As a young man, Tony Crosland had been irresistibly glamorous. Abrasive and brilliant, with the face of a corrupted choirboy, he was brought up in the strict and puritanical Exclusive Brethren sect, before fighting in the war with the Royal Welch Fusiliers. As a paratrooper in Italy, he had observed one of the most shameful moments for the British Army in its entire history. In 1945 many tens of thousands of disarmed German, Russian, Ukrainian and Cossack prisoners were passed over to the Soviet Army. They were then executed or sent to communist concentration camps. Crosland was well aware of what was happening, writing in his diary: ‘all one saw was a lot of simple uncomprehending men being shepherded off under guard to a black and hopeless future: in the case of the officers, going to certain death. However, it all went off with only a single hitch …’
This traumatic experience hardened him against the Marxism that had attracted so many of his generation and pushed him instead towards a belief in social democracy. He was a tough-minded twenty-eight-year-old when he returned to Oxford in 1946 and threw himself into democratic socialist politics. The then Labour Chancellor of the Exchequer, Hugh Dalton, who had an eye for attractive young left-wing men, brought Crosland into his circle. By then, Crosland himself had seduced another socialist undergraduate.
Roy Jenkins was the son of a Welsh trade unionist who had served the National Union of Mineworkers. Jenkins left Oxford during the war to work in the British Army as an intelligence officer. He, like Crosland, would become central to the social democratic project of the more leftish Elizabethans. Politically, they were two of a kind. Jenkins remembered first coming across the older man: ‘Tony was immensely good-looking and elegant. He wore a long camel-hair overcoat, and drove a powerful MG sports car known as the Red Menace. I found him rather intimidating, until he came to my rooms on some minor Labour Club business and remained talking for nearly two hours.

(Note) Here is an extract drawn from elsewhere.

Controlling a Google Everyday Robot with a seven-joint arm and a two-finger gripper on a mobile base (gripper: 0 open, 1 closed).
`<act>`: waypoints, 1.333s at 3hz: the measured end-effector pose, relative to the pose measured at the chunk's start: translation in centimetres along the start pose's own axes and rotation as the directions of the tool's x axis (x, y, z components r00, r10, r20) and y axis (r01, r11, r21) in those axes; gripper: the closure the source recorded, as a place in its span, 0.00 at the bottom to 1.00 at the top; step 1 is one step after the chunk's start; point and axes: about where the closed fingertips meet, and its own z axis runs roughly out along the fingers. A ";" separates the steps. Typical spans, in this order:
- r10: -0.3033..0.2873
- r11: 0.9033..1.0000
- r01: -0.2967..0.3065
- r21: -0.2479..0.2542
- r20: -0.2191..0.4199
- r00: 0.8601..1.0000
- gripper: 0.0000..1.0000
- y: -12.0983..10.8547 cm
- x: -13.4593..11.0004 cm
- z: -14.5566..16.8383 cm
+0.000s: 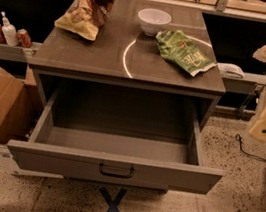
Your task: Close top drawer
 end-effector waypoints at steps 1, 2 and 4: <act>0.000 1.000 0.000 0.000 0.000 1.000 0.00 0.0 0.0 0.0; 0.002 1.000 -0.001 -0.029 0.030 1.000 0.00 1.6 0.1 3.2; 0.018 0.992 0.013 -0.123 0.243 0.970 0.00 8.1 0.0 12.5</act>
Offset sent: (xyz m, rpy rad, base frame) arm -0.0308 0.0378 -0.1862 0.1823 0.1234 0.0613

Thereafter, I saw him nearly every day.’
The biographer John Campbell later confirmed, using love letters, that Jenkins had been seduced at least once by Crosland. From early on, Crosland realized that this lisping, apparently shy Welshman, who was already training himself to speak like a member of the upper classes, had an almost insatiable ambition, a well-disguised steely inner core and a determination to exercise power. Crosland would go on to write the book that provided the basic text for Labour thinking about society for decades to come; Jenkins would make himself the pivotal figure in a cascade of social reforms that followed it.

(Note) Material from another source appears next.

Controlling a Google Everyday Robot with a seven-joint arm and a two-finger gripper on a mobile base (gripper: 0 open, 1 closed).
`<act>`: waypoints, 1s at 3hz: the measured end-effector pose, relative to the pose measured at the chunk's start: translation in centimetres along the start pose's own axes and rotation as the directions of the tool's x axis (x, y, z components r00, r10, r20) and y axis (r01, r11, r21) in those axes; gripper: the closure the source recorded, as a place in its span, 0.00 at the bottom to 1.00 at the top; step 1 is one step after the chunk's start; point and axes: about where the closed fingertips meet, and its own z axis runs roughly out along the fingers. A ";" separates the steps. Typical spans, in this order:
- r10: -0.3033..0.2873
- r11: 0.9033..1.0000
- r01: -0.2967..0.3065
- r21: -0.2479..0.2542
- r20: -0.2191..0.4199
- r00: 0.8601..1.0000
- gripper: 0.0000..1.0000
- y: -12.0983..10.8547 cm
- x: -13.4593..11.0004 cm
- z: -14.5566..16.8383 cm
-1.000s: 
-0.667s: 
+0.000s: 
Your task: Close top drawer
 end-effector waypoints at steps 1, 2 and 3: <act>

The two spent the rest of their lives eyeing each other, ambitious rivals whose friendship would endure to the end. Both were absolutely central to the shift in laws and values that would mark the middle years of the Queen’s reign. They were both, through most of their adult lives, uncompromisingly and enthusiastically heterosexual; but they remained close allies for decades. Intellectuals, war veterans, deep drinkers and promiscuous lovers, they were the David and Jonathan of the permissive society. Yet we have some important things to blame them for: together they may have made Britain more civilized, but they didn’t make it much more open or more equal. And that was down to the story of British schooling – Crosland’s greatest cause, and biggest failure.